--- Task brief ---
At the line with "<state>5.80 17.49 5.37", start copying; carry on through the last line of the material below, exactly as written, and stop there.

BEGIN Dataset content

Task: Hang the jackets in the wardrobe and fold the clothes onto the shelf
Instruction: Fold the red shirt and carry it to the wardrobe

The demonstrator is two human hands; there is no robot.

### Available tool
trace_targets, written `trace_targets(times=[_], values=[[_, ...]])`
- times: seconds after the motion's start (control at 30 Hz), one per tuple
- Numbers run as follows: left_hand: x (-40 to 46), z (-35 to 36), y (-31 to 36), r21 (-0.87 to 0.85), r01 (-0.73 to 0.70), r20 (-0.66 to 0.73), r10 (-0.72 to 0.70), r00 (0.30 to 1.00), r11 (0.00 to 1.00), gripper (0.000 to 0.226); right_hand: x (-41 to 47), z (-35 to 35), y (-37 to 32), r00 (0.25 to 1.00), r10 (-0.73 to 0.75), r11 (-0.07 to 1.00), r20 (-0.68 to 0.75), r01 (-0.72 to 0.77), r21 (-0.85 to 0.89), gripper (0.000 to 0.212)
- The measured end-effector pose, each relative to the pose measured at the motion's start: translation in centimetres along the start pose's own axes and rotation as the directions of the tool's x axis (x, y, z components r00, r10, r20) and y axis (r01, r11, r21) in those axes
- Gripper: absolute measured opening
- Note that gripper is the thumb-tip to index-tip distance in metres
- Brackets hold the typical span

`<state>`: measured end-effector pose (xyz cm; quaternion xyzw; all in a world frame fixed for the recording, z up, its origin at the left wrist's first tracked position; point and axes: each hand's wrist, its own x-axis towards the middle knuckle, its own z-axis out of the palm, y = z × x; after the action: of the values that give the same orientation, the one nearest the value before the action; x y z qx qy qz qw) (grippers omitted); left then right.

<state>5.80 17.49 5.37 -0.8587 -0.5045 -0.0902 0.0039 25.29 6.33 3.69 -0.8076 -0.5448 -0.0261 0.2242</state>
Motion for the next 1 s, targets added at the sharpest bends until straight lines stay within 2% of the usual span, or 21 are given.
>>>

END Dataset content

--- Answer to the exercise ---
<state>5.80 17.49 5.37 -0.8587 -0.5045 -0.0902 0.0039 25.29 6.33 3.69 -0.8076 -0.5448 -0.0261 0.2242</state>
Motion for the next 1 s, targets added at the sharpest bends until straight lines stay within 2% of the usual span, or 21 are given.
>>>

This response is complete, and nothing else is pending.